WHO SHOULD READ THIS BOOK:
Business and Sales leaders, entrepreneurs, top performers, and just about anyone who wants to sell something to someone else. (If you’re reading this review, you should read this book).
WHY THEY SHOULD READ THIS BOOK:
If you are like me, you are constantly on the move executing on this plan and that, and too busy to read lengthy oratories espousing how to run your business better. The Purple Cow is anything but that. It’s short, comprehensive and helps you formulate your own ideas while helping you make them extraordinary. The examples and case studies are wonderfully brief and easy to understand. Read it one day and implement the next. That is the way of the Purple Cow.
My experience with this little book was nothing short of transformational. At the time it came out, I was struggling to take a fledgling enterprise into an established market—and was faced with the challenge of not having the resources to launch products and gain name recognition in the traditional manner for this industry. Then one of our marketing partners suggested a new business book to me, The Purple Cow. With a central premise of finding out what makes you “remarkable” and then capitalizing on that extraordinary nature in every action, The Purple Cow forced us to look deeper than our obvious value to the industry.
After a sales meeting and series of training sessions focused around The Purple Cow, we identified both existing services and new innovations that made our company stand out from the crowd. We knew we could remake the image of the typical staid, boring financial services company but we had to be bold, smart, and extremely sensitive to feedback so that we could hone our position in the market skillfully. With everything to gain (and everything to lose) we set out on our adventure.
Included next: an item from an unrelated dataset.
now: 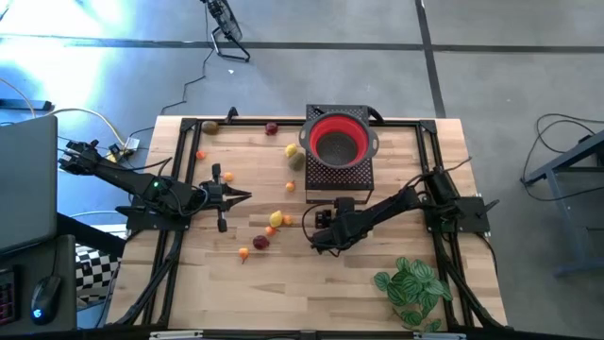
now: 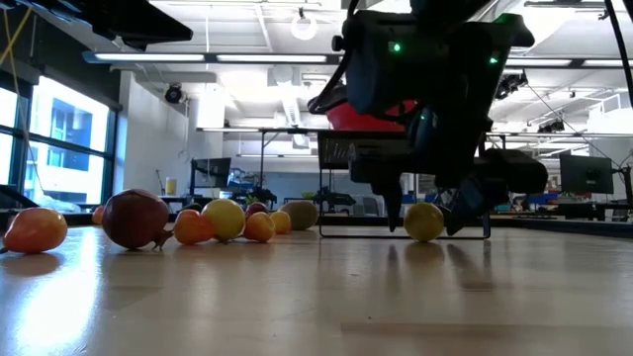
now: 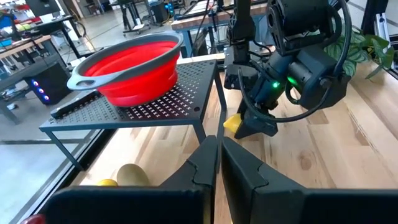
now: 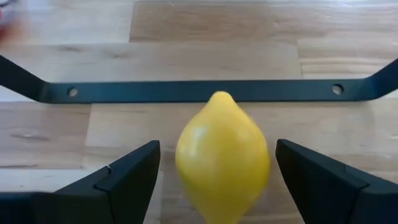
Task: Pick & Place Fruit
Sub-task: Put the bottom right yellow lemon into the red strainer bowl on the shelf
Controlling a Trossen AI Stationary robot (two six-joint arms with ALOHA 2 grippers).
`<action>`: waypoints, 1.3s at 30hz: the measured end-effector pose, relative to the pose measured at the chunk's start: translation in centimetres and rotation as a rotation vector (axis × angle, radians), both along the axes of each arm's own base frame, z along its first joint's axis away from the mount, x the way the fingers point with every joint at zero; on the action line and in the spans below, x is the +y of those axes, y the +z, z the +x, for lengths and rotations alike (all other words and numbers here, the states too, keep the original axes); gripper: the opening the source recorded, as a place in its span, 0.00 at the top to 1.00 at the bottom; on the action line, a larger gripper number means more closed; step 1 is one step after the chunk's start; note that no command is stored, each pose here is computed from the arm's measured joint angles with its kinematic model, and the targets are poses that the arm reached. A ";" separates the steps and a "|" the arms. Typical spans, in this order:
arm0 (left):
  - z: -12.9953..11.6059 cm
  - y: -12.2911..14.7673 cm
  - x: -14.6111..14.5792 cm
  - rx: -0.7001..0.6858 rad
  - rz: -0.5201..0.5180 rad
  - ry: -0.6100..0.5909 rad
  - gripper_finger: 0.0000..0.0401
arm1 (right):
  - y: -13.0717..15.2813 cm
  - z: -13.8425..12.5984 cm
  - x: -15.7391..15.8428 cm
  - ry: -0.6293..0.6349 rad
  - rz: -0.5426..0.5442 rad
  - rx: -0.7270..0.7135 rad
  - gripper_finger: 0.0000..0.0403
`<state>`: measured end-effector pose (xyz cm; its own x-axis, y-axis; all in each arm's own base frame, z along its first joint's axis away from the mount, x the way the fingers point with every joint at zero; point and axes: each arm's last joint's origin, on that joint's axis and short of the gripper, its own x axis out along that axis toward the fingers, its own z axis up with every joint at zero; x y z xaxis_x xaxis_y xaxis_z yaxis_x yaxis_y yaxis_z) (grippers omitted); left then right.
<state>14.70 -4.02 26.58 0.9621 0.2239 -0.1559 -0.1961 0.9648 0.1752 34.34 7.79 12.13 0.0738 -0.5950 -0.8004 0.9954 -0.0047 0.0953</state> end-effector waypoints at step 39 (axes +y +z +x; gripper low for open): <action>0.0 0.0 0.0 0.001 0.002 0.003 0.96 | 0.1 -0.2 0.6 0.018 0.027 0.017 0.48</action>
<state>14.69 -4.01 26.57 0.9612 0.2271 -0.1563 -0.1990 0.9639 0.1769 34.14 8.37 12.19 0.0705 -0.5721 -0.8171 0.9969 0.0113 0.0781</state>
Seth Godin talked about ideas that spread. He called these ideas, ideaviruses. He said that “sneezers” were the spreading agents of an ideavirus. Sneezers are experts who tell all of their colleagues about a new product or service. With those thoughts in mind, we decided on narrowing down to a specific powerful product and message for a niche segment of our market. We then brought together a small group of industry leaders (customers and potential customers) who we knew were outspoken and influential. Our goal was to spread our ideavirus via these sneezers.
The results were immediate and powerful. Suddenly, our sales representatives had more to offer new contacts than just the expected package of a company with credible products. We were out there with never-before-seen services, a completely new twist on customer care, and a bright, engaging approach that was represented throughout our organization—from our field personnel to our call center teams to our senior management. After one selling season, the results were truly amazing. We grew from $100 million in volume to over $600 million in three short years—a feat that was virtually unheard-of in our highly competitive and densely packed financial marketplace.
Our work with The Purple Cow continued to pay dividends, and we eventually successfully sold our company to a multinational financial services organization.
No question about it: Being extraordinary works.
KEY TAKEAWAYS FROM THE WORK:
- Don’t try to make a product or create a service for everybody, because that is a product or service for nobody.
- Know your niche market and target it relentlessly.
- Create an ideavirus so focused that it can overwhelm. Choose your sneezers carefully as they will spread the ideavirus to others until your competitors can find a cure. By then, you’re off on your next remarkable product.